TensorRT ❓ [Question] torch_tensorrt.dynamo.compile hangs indefinitely mid compilation?

❓ Question

torch_tensorrt.dynamo.compile hangs indefinitely mid compilation cpu usage is through the roof and having debug = True shows that there's a step where it fails

What you have already tried

I tried compiling with torchscript and it works well enough but i wanted to test the dynamo backend

Environment

Python 3.9.2 torch 2.2+cu118 torch_tensorrt 2.2+cu118 tensorrt 8.6

Build information about Torch-TensorRT can be found by turning on debug messages

PyTorch Version (e.g., 1.0): 2.2
CPU Architecture: x86_64
OS (e.g., Linux): debian 11
How you installed PyTorch (conda, pip, libtorch, source): pip install torch torchvision torch_tensorrt --index-url https://download.pytorch.org/whl/cu118
Build command you used (if compiling from source):

import torch
import torch_tensorrt
from gfpgan.archs.gfpganv1_clean_arch import GFPGANv1Clean

gfpgan = GFPGANv1Clean(
                out_size=512,
                num_style_feat=512,
                channel_multiplier=2,
                decoder_load_path=None,
                fix_decoder=False,
                num_mlp=8,
                input_is_latent=True,
                different_w=True,
                narrow=1,
                sft_half=True)

model_path="./experiments/pretrained_models/GFPGANv1.3.pth"
loadnet = torch.load(model_path)
if 'params_ema' in loadnet:
    keyname = 'params_ema'
else:
    keyname = 'params'
gfpgan.load_state_dict(loadnet[keyname], strict=True)
gfpgan = gfpgan.eval()
inputs=[torch.randn([8, 3, 512, 512],dtype=torch.float32).cuda()]

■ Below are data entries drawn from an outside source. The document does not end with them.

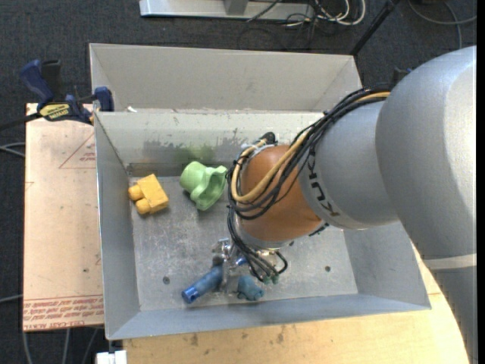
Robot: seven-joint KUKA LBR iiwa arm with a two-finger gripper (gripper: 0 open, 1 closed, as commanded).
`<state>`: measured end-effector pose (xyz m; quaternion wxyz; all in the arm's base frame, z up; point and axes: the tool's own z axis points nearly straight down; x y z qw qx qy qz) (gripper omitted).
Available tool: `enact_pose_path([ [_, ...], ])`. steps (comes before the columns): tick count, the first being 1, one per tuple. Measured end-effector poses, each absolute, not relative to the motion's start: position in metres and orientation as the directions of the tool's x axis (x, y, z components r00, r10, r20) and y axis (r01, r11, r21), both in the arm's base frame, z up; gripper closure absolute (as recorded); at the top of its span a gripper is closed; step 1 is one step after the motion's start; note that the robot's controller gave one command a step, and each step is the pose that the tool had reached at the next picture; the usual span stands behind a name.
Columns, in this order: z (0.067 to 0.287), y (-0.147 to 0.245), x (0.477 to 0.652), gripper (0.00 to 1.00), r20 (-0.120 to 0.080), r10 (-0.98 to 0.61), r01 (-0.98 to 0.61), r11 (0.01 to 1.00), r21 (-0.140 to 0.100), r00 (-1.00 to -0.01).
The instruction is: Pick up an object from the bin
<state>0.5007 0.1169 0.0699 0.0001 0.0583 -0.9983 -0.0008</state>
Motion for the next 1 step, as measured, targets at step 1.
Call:
enact_pose_path([
  [1,0.2523,0.1130,0.5060,1.00,-0.010,-0.067,-0.067,0.998,0.002,-0.998],
])
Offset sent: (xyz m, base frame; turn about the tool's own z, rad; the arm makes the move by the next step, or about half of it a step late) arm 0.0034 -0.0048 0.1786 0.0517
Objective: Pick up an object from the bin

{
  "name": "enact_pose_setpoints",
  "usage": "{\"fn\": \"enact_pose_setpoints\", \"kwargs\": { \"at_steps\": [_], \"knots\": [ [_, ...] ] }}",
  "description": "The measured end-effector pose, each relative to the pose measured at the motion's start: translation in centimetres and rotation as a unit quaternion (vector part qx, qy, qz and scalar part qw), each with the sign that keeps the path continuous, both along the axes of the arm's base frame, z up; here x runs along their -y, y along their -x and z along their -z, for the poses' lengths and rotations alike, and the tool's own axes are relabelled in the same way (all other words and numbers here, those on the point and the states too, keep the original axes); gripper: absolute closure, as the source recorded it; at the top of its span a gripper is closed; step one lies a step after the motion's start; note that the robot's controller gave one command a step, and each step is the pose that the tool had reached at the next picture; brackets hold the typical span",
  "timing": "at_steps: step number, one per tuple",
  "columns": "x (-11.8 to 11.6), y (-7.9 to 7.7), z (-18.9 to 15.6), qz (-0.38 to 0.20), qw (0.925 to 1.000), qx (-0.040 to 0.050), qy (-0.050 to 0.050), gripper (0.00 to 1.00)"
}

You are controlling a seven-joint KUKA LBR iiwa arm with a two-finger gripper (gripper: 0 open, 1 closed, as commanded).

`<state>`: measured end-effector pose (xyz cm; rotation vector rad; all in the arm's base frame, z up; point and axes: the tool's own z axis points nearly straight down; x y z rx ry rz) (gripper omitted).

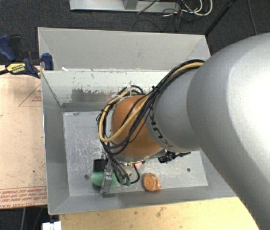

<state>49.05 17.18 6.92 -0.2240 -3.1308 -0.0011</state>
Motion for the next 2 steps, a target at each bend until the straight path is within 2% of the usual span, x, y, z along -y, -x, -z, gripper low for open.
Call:
{"fn": "enact_pose_setpoints", "kwargs": {
  "at_steps": [2],
  "knots": [
    [0.04,0.13,-0.63,0.000,1.0000,-0.0019,0.001,1.00]
  ]
}}
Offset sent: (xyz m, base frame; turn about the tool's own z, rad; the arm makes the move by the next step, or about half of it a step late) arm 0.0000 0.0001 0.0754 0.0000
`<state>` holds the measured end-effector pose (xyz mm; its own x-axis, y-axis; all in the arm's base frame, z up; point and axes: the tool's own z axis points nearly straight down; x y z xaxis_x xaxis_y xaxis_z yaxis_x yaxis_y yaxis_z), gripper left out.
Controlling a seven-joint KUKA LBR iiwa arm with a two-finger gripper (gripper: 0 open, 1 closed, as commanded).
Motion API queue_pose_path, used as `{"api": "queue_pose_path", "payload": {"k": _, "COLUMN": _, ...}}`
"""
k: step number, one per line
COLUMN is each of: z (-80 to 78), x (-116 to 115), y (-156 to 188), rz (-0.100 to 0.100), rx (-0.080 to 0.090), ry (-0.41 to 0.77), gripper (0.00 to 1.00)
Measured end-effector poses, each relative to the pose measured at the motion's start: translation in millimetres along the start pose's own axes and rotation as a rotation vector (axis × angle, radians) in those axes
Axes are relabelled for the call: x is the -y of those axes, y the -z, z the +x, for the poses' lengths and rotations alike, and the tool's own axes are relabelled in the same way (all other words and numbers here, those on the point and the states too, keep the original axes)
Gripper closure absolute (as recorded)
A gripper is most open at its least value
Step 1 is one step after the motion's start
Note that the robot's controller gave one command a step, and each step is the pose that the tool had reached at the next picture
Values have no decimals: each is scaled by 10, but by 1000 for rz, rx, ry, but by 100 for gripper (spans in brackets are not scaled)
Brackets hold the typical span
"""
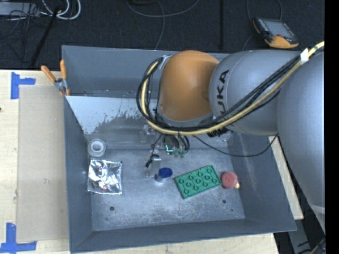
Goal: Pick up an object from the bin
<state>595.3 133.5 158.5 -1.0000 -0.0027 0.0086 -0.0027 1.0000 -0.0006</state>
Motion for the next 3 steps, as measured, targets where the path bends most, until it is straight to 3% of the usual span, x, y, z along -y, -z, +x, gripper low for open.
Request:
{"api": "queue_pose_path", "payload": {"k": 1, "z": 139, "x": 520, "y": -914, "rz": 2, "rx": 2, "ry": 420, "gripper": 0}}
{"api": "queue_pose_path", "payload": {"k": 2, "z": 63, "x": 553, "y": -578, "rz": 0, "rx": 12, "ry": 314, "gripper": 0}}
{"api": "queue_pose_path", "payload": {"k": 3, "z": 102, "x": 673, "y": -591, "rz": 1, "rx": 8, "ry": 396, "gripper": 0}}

if torch.cuda.is_available():
    gfpgan = gfpgan.cuda().eval()
    torch.set_float32_matmul_precision('high')
    compiled = torch.compile(gfpgan,
                            backend="aot_torch_tensorrt_aten",
                            options={
                                "truncate_long_and_double":True,
                                "debug":True
                            })
    print("EXPORTING")
    import time
    start= time.time()
    print(compiled(*inputs))
    print(time.time()-start)
    torch.save(compiled, "compiled.ts")

Are you using local sources or building from archives:
Python version: 3.9.2
CUDA version: 118 (12.3 installed on OS)
GPU models and configuration: nvidia A100 80gb and nvidia L4 both have the same behavior
Any other relevant information: private fork based on https://github.com/TencentARC/GFPGAN

Additional context

Feb 21 '24 16:02 Antonyesk601

Hello - thanks for the report. Could you share the output of debug mode or the line in Torch-TRT where the error occurs? Additionally, I noticed the torch.save(compiled, "compiled.ts") call, but torch.compile models are not serializable at this time. Could you also try backend="eager" to verify compilation in regular torch.compile?

Feb 22 '24 03:02 gs-olive

yeah for sure. it never reached the torch.save line so thanks for telling me! is there something i can do to save these compiled models as it is going to take a long time to do it in production. the "error" happens here

    compiled = torch.compile(gfpgan,
                            backend="aot_torch_tensorrt_aten",
                            options={
                                "truncate_long_and_double":True,
                                "debug":True
                            })

it just never finishes left it on for an hour and the last thing printed into the terminal is here


[02/21/2024-15:55:46] [TRT] [V] >>>>>>>>>>>>>>> Chose Runner Type: Scale Tactic: 0x0000000000000000
[02/21/2024-15:55:46] [TRT] [V] *************** Autotuning format combination: Float(786432,1,1536,3) -> Float(786432,1,1536,3) ***************
[02/21/2024-15:55:46] [TRT] [V] --------------- Timing Runner: add_291_rhs + [ELEMENTWISE]-[aten_ops.add.Tensor]-[add_291] (Scale[0x80000007])
[02/21/2024-15:55:46] [TRT] [V] Scale has no valid tactics for this config, skipping
[02/21/2024-15:55:46] [TRT] [V] *************** Autotuning format combination: Float(262144,1:4,512,1) -> Float(262144,1:4,512,1) ***************
[02/21/2024-15:55:46] [TRT] [V] --------------- Timing Runner: add_291_rhs + [ELEMENTWISE]-[aten_ops.add.Tensor]-[add_291] (Scale[0x80000007])
[02/21/2024-15:55:46] [TRT] [V] Scale has no valid tactics for this config, skipping
[02/21/2024-15:55:46] [TRT] [V] =============== Computing costs for {ForeignNode[index_116_index_sum_intermediate...[ELEMENTWISE]-[aten_ops.add.Tensor]-[add_297]]}
[02/21/2024-15:55:46] [TRT] [V] *************** Autotuning format combination: Float(384,16,4,1), Float(1536,64,8,1), Float(6144,256,16,1), Float(24576,1024,32,1), Float(98304,4096,64,1), Float(393216,16384,128,1), Float(1572864,65536,256,1), Float(786432,262144,512,1) -> Float(786432,262144,512,1) ***************
[02/21/2024-15:55:46] [TRT] [V] --------------- Timing Runner: {ForeignNode[index_116_index_sum_intermediate...[ELEMENTWISE]-[aten_ops.add.Tensor]-[add_297]]} (Myelin[0x80000023])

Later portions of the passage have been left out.